Are you feeling chest pains? You're probably willing to pay a bit more for that Troponin-I test now. Want a faster TAT? Well, you're in luck: all you need to do is upgrade to premium testing level...
Are you a cancer patient? You're probably willing to pay more for your tumor marker tests. Has one round of chemotherapy failed? Then you're probably willing to pay even more for the slimmer hope offered by a second round. Our algorithm has determined your insurance is definitely willing to pay for it.
Do you have a family history of a genetic disease? Clearly, the test for that disease is worth more to you than an ordinary person.

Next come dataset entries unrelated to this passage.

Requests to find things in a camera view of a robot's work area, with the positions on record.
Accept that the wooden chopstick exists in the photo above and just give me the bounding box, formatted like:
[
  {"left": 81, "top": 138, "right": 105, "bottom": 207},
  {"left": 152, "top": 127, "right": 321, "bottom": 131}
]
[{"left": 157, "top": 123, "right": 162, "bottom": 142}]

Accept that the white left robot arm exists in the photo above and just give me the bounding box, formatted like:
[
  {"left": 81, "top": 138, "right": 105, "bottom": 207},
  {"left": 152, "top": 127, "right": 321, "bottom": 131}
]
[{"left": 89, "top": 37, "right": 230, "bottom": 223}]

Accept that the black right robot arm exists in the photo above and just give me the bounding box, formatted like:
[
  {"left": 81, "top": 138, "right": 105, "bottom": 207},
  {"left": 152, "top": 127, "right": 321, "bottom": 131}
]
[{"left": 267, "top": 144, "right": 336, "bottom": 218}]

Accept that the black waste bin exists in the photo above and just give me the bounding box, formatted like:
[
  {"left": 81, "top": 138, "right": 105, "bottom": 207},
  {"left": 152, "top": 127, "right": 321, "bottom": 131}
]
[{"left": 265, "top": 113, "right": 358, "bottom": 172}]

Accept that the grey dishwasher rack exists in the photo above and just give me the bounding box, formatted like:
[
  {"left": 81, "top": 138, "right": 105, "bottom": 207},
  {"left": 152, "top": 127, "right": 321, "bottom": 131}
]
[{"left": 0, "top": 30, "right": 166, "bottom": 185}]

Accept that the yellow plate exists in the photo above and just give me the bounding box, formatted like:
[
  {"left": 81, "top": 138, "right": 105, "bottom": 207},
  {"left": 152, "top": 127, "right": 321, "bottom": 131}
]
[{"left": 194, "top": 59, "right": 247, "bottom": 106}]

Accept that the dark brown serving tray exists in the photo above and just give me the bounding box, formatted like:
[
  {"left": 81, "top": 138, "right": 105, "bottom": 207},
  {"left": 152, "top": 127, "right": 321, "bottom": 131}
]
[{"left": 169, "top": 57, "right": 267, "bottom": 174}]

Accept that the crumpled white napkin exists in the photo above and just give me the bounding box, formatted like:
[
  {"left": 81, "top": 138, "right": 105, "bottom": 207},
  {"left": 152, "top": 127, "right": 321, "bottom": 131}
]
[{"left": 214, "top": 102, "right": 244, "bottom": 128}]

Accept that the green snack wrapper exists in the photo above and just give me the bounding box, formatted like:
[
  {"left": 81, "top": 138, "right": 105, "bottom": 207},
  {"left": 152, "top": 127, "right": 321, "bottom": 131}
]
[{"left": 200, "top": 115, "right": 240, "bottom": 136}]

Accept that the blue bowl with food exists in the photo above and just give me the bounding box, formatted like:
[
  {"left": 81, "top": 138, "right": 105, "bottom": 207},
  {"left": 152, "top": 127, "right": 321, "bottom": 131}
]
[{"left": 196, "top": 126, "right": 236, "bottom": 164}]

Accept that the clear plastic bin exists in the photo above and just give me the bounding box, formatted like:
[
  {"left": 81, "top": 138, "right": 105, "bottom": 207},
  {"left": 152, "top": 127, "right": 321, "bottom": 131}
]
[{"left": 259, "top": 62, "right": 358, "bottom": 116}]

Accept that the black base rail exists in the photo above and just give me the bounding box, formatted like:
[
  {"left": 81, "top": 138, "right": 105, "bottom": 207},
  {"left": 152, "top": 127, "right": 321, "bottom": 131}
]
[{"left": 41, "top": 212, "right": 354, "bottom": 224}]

It's obscene. Exploiting people for profit may be a national past-time, but our new data centers are maximizing the brutality:
"Combine monopoly, weak privacy law, weak competition law, and digitization, and you don't just make surveillance pricing possible — at that point, it's practically inevitable. This is what it means to create an enshittogenic policy environment: by arranging policy so that the most awful schemes of the worst people are the most profitable, you guarantee that those people will end up organizing commercial and labor markets."
Even our best efforts to regulate this are carving out massive loopholes:
https://doctorow.medium.com/https-pluralistic-net-2026-04-30-something-must-be-done-there-ive-done-something-9d64ad603bd2
Yes, AI has beneficial applications. But the worst applications seem to be driving the market, making the worst people also the wealthiest.
Healthcare pricing, particularly in the US, is already an atrocity, perhaps even AI can't figure out how to make it worse.